# El autor reparte protagonismo y dolor



## Soledad Medina

Deseo traducir un comentario de César Coca, del periódico _El Correo_, sobre el escritor español Fernando Aramburu, autor de la novela _Patria_:

*El autor reparte protagonismo y dolor*, y muestra el dolor que, más allá de sus causas y la consideración moral que pueda suscitar, alcanza a todos.

Mi intento:
*The author distributes protagonism and pain*, and shows the pain that, beyond its causes and the moral consideration it may provoke, reaches everyone.

No me acaba de convencer “distributes” y no sé si es mejor poner “divided up”.    
Agradeceré la ayuda que puedan brindarme para mejorar mi traducción.


----------



## Lee Ann Sosa

Maybe "share"?  ((Also, "*protagonism"* is not the right word here.  You want to say "leadership".))  

The author shares his leadership and his pain, and shows....


----------



## Soledad Medina

Lee Ann, muchas gracias por aclararme que la palabra correcta en inglés no es "protagonism" y por sugerir "share" que me parece muy bien.   Sin embargo, no me convence 'leadership'.   Paso a explicarte que en la novela lo que hay son víctimas y el autor ha convertido en protagonistas a las de ambos bandos.   Ojalá puedas darme otra sugerencia.
Muchas gracias.


----------



## Marsianitoh

Soledad Medina said:


> Deseo traducir un comentario de César Coca, del periódico _El Correo_, sobre el escritor español Fernando Aramburu, autor de la novela _Patria_:
> 
> *El autor reparte protagonismo y dolor*, y muestra el dolor que, más allá de sus causas y la consideración moral que pueda suscitar, alcanza a todos.
> 
> Mi intento:
> *The author distributes protagonism and pain*, and shows the pain that, beyond its causes and the moral consideration it may provoke, reaches everyone.
> 
> No me acaba de convencer “distributes” y no sé si es mejor poner “divided up”.
> Agradeceré la ayuda que puedan brindarme para mejorar mi traducción.


I'd use divide up or  apportion.

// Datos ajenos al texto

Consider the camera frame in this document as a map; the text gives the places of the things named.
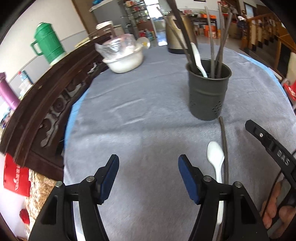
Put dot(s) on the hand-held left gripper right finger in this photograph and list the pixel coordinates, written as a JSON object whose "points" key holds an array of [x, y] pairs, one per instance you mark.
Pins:
{"points": [[188, 178]]}

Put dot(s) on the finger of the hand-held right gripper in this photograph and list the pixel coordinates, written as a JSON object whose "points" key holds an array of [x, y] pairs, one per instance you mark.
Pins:
{"points": [[272, 148]]}

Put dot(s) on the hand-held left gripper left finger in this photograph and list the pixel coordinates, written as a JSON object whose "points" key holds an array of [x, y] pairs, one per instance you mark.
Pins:
{"points": [[108, 178]]}

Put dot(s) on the white plastic spoon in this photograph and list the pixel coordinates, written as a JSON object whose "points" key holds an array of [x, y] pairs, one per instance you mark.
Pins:
{"points": [[215, 155], [196, 54]]}

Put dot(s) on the grey chopstick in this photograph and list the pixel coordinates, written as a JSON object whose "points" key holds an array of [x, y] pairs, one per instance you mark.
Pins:
{"points": [[225, 39], [166, 22], [224, 143], [209, 41]]}

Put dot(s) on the dark grey utensil holder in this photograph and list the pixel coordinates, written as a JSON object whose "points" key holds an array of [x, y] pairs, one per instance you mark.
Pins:
{"points": [[208, 97]]}

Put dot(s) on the dark chopstick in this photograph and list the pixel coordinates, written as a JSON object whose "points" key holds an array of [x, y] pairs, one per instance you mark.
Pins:
{"points": [[182, 30]]}

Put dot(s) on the person's right hand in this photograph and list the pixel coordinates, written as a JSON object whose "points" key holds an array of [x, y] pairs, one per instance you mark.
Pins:
{"points": [[271, 208]]}

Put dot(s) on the red plastic chair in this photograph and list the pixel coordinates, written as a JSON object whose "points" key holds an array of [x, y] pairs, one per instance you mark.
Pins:
{"points": [[290, 90]]}

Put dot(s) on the grey fleece cloth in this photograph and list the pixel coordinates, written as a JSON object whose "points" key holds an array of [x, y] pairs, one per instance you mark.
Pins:
{"points": [[138, 115]]}

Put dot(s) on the brown patterned cushion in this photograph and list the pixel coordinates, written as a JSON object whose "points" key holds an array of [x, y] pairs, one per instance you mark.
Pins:
{"points": [[39, 197]]}

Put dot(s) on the blue cloth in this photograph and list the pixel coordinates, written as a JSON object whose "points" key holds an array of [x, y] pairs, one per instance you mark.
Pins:
{"points": [[72, 111]]}

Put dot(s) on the red paper bag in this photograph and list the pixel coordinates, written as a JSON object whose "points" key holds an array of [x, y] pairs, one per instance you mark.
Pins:
{"points": [[16, 178]]}

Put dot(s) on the small red object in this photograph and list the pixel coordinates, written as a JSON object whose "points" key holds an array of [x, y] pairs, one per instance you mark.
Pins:
{"points": [[24, 216]]}

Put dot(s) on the dark carved wooden bench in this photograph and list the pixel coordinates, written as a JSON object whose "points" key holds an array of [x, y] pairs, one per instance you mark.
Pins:
{"points": [[34, 111]]}

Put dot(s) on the white bowl with plastic wrap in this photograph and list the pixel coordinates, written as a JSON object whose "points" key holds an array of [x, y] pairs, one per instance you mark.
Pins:
{"points": [[124, 62]]}

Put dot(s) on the wooden staircase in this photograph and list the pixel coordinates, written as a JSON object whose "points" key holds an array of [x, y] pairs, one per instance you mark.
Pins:
{"points": [[263, 30]]}

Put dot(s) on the orange box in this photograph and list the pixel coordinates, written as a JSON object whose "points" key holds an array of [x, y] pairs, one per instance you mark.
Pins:
{"points": [[213, 32]]}

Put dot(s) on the blue bottle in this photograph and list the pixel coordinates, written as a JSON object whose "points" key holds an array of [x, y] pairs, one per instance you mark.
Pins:
{"points": [[25, 77]]}

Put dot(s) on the purple bottle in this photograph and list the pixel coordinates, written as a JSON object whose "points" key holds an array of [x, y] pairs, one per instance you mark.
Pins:
{"points": [[8, 92]]}

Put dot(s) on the gold electric kettle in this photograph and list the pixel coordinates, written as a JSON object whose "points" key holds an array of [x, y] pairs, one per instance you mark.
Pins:
{"points": [[172, 46]]}

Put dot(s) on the white round lid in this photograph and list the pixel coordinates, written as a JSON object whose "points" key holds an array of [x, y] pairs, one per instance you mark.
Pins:
{"points": [[143, 42]]}

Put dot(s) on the green thermos jug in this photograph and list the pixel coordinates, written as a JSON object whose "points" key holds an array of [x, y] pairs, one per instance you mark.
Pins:
{"points": [[49, 44]]}

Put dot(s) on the grey refrigerator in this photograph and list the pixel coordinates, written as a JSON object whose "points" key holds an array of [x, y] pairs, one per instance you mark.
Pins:
{"points": [[108, 11]]}

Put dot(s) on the glass display shelf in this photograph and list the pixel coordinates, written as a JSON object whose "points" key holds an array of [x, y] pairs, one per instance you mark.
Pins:
{"points": [[135, 11]]}

It's a good book.


----------



## Soledad Medina

Marsia, te agradezco mucho tu aporte.  Dime si te choca la palabra 'protagonism' o si te parece bien.   Valoro mucho la opinión de Lee Ann que me ha ayudado en otras ocasiones pero estoy dispuesta a escuchar otras opciones.


----------



## Magazine

To my non-native ears, that sounds beautiful, Lee 

Soledad: ¿A qué se refiere el autor con protagonismo?


----------



## Marsianitoh

Soledad Medina said:


> Marsia, te agradezco mucho tu aporte.  Dime si te choca la palabra 'protagonism' o si te parece bien.   Valoro mucho la opinión de Lee Ann que me ha ayudado en otras ocasiones pero estoy dispuesta a escuchar otras opciones.


No me choca, yo la utilizaría. Como alternativa se me ocurre "relevance", pero casi prefiero " protagonism". He leído el libro y me parece que la interpretación de Lee Anne no encaja. El autor no distribuye nada suyo, " his leadership". Y leadership desde luego no tiene nada que ver con el tema del libro. En la novela el autor reparte el protagonismo y el dolor entre los personajes de distintos bandos. Le da a cada uno su dosis de protagonismo y su dosis de sufrimiento.


----------



## sarah_

Magazine said:


> Soledad: ¿A qué se refiere el autor con protagonismo?





Marsianitoh said:


> En la novela el autor reparte el protagonismo y el dolor entre los personajes de distintos bandos. Le da a cada uno su dosis de protagonismo y su dosis de sufrimiento.


----------



## Magazine

Protagonism a mí no me suena bien tampoco. 

 Qué tal:

prominence o relevance


----------



## Soledad Medina

Marsia, tu análisis del libro me parece excepcional porque has captado plenamente la esencia de la historia.  Como bien dices, el autor reparte el protagonismo y el dolor entre los personajes de distintos bandos.  Esta novela es sencillamente magistral porque hay dramas que no son fáciles de abordar y el autor es capaz de adentrarse en el alma de todas las víctimas, pertenecer da algún modo a cada bando.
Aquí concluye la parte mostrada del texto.